### Your goal
When you reach the line with "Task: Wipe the" in the data below, begin printing lines exactly, and stop once the line with "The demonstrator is" has been printed.

START Task material

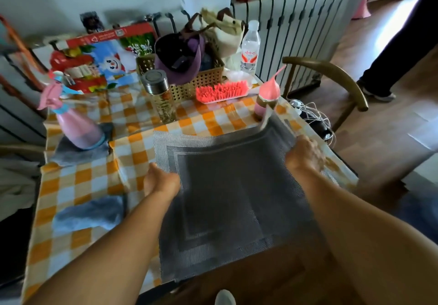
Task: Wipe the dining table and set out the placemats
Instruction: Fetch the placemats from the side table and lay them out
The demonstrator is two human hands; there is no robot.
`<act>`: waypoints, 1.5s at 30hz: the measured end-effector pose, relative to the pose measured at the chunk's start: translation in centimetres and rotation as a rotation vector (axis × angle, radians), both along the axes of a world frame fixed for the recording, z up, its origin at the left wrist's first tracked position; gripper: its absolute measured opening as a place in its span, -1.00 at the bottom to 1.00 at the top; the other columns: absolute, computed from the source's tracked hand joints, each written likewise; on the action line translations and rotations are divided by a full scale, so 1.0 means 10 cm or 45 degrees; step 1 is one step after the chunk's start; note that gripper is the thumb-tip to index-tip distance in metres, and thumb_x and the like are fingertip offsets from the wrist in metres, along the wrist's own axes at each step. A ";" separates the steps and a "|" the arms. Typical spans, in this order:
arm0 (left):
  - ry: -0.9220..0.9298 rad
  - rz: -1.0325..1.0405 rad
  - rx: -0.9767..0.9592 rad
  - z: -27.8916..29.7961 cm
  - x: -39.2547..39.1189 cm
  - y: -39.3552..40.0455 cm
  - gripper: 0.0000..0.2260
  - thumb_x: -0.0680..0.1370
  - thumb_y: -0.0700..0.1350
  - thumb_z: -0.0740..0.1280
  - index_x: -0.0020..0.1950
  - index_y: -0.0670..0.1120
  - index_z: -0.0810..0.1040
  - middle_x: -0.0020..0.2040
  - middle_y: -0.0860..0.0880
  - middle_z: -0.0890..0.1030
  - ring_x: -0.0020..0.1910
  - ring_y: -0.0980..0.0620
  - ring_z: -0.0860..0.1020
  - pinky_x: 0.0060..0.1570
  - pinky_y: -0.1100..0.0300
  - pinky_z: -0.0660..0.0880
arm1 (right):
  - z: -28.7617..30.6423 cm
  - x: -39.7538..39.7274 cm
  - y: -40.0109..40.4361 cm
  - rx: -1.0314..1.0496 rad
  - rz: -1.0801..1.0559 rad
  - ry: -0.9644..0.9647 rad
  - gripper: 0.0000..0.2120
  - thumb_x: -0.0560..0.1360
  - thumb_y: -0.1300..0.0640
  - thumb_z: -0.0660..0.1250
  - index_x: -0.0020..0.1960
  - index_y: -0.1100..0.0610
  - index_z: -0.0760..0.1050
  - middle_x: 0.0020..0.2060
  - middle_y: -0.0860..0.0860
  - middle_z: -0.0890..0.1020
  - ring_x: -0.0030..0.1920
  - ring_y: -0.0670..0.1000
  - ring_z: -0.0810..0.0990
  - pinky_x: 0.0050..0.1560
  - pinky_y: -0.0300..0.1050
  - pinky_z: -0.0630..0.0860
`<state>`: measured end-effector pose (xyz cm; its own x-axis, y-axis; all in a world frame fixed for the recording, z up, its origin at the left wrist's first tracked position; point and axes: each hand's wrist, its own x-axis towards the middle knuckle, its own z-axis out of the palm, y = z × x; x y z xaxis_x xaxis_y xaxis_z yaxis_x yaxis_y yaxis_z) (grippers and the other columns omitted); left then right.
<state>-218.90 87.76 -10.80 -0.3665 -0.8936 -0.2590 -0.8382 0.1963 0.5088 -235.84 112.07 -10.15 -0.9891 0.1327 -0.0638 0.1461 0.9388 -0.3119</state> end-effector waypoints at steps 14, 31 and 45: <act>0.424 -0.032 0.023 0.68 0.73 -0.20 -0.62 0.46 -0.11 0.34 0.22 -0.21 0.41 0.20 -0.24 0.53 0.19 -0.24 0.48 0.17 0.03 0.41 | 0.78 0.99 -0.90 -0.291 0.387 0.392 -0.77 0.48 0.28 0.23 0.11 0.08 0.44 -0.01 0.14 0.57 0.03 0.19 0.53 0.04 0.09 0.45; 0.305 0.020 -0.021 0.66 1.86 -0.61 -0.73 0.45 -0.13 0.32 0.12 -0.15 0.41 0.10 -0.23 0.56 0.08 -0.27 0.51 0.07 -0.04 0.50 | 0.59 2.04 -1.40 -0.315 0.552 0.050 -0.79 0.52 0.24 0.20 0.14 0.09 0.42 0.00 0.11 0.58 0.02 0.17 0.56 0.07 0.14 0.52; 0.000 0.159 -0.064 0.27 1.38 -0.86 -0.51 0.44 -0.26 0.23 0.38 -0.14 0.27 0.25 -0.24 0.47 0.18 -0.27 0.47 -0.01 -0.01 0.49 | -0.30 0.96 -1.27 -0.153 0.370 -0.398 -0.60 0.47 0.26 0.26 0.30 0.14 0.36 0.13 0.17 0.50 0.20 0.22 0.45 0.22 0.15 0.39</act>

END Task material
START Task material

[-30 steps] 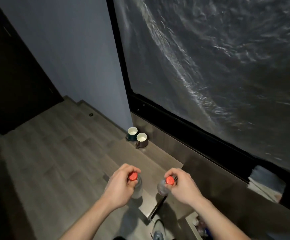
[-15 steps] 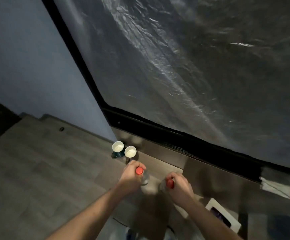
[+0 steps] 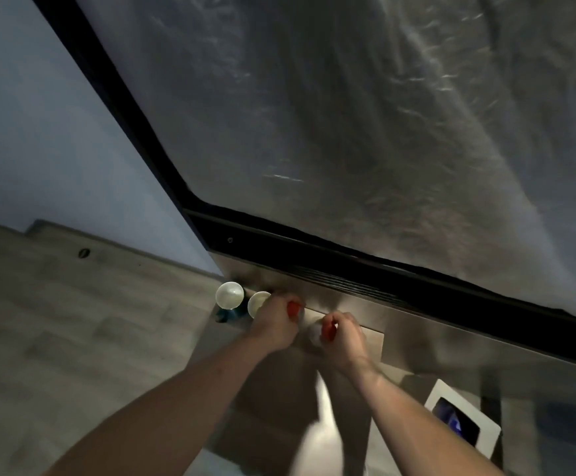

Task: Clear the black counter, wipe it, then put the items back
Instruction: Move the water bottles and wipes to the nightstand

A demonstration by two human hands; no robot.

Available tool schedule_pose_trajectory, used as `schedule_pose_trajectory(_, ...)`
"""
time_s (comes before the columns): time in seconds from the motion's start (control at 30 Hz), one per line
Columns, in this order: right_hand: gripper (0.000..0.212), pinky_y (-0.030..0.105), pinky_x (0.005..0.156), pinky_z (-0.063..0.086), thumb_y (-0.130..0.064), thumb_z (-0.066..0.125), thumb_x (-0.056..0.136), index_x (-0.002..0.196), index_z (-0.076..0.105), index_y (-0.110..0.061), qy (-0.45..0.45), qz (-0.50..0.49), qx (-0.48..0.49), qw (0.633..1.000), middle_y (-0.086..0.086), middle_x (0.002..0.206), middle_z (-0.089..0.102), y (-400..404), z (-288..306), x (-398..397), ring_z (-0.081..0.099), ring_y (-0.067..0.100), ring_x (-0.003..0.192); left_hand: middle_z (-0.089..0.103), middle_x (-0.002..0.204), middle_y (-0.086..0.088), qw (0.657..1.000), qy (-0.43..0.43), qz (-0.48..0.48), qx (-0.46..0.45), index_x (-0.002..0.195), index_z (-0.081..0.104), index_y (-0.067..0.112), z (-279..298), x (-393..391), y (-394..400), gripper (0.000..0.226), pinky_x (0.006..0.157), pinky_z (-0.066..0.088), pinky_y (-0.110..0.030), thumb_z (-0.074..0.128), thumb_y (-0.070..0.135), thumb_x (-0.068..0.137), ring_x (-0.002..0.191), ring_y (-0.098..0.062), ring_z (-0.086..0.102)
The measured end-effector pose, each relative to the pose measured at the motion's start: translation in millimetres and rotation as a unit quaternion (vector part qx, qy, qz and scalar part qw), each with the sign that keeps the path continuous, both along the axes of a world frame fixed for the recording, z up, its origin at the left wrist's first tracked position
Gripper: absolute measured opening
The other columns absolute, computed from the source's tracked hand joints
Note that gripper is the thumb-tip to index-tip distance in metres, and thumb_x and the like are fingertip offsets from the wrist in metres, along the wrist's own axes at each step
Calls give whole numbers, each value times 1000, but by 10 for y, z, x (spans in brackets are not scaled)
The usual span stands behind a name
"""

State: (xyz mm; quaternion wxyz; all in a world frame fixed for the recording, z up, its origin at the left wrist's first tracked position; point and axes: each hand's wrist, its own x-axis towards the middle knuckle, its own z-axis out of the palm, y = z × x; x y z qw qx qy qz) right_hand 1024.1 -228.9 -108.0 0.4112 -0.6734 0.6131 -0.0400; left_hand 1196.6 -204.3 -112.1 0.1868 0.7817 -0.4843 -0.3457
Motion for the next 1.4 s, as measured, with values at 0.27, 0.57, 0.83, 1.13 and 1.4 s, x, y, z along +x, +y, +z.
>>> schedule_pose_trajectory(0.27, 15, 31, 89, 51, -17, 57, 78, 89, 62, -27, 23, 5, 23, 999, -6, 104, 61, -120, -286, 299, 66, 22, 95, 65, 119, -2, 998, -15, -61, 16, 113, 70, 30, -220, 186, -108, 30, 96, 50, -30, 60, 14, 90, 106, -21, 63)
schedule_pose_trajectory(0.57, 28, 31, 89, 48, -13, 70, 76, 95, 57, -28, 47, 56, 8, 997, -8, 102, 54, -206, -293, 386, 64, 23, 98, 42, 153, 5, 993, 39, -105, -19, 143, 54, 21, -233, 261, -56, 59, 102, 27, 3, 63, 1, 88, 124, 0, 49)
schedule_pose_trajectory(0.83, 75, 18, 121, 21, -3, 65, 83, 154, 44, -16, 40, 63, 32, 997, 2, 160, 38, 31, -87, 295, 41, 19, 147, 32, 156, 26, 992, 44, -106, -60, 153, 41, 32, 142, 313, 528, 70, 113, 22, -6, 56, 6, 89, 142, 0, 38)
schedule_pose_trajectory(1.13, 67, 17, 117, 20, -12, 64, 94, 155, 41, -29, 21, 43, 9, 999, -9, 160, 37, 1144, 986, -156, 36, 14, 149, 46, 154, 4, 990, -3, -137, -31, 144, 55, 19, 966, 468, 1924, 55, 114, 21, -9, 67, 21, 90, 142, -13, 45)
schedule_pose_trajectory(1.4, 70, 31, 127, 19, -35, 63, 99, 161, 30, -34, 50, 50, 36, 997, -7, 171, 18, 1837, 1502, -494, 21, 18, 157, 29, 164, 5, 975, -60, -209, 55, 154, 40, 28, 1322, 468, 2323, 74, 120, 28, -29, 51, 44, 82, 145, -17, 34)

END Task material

### Answer to this problem
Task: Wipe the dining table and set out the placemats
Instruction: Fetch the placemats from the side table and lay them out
The demonstrator is two human hands; there is no robot.

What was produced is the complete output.